Ownership, Member and Shareholder disputes are not limited to large corporations. They may occur at any time in any type of business entity. Disputes may range from breaches of fiduciary duty and loyalty to dilution of ownership interests and valuation issues.

According to the Small Business Administration (SBA), small businesses make up more than 99.7% of all employers. Moreover, they create more than 50 percent of the non-farm private gross domestic product (GDP). In fact, small businesses are located in virtually every state, city and neighborhood that you can find. Home-based businesses alone account for 53 percent of all small businesses.

One of the most important issues presented to a new business is their choice of a business entity. These choices include sole proprietorships, partnerships, limited liability companies and corporations. In most instances, business owners wisely choose the corporate form that limits their personal liability and allows them to save money in a variety of ways including taxes.

Many of these corporations are small, privately held companies. These are also known as "close" corporations or "Subchapter S corporations." Unlike large corporations, such as 3M or General Mills, the ownership or stock of closely held corporations is not publicly traded. Instead, the stock ownership is maintained in the hands of a small number of people. These are often family members or friends who started the business together.

The make up of these small businesses also means that the stock owners have quite different expectations than those held by shareholders in publicly traded corporations. For example, shareholders of Microsoft stock have invested in that stock primarily as an investment. Since it is publicly traded they may very easily sell their stock and the going rate on the stock market on any given day. If such freedom to sell stock in closely held corporations were allowed, family member could find themselves sharing ownership and working side by side with strangers or new owners with a very different view of how the business should be run. This is a breeding ground for conflict.

For that reasons, a minority interest in a close corporation is effectively worthless unless the minority shareholder is employed by or allowed to share in the profits of the corporation, or some mechanism exists that allows the minority shareholder to exit the corporation and receive fair value for his interest in the corporation.

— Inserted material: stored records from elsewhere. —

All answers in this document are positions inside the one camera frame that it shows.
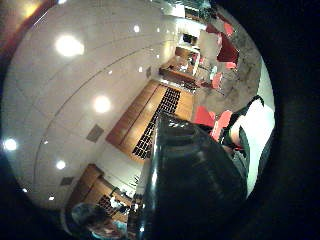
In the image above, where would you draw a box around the red chair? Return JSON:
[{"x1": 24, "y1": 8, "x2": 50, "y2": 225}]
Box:
[
  {"x1": 193, "y1": 105, "x2": 216, "y2": 128},
  {"x1": 205, "y1": 22, "x2": 240, "y2": 70},
  {"x1": 210, "y1": 71, "x2": 224, "y2": 90},
  {"x1": 210, "y1": 109, "x2": 234, "y2": 142}
]

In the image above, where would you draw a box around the wooden cabinet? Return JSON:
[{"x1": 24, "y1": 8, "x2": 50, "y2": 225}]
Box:
[{"x1": 65, "y1": 163, "x2": 134, "y2": 224}]

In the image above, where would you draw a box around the wooden counter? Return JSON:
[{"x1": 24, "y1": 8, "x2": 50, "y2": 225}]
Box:
[{"x1": 158, "y1": 45, "x2": 201, "y2": 86}]

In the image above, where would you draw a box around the the person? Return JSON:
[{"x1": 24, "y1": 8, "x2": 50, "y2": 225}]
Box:
[{"x1": 70, "y1": 202, "x2": 135, "y2": 240}]

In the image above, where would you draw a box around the grey square ceiling vent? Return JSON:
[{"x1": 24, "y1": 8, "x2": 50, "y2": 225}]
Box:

It is not difficult to imagine how a majority shareholder in a close corporation, or a combination of shareholders forming a majority, can unfairly take advantage of their majority position to the detriment of the minority. While the possibilities are endless, classic examples of majority "oppression" include firing minority shareholders without paying any value for their shares, unreasonably raising the majority shareholder's salary, and refusing to pay dividends in bad faith.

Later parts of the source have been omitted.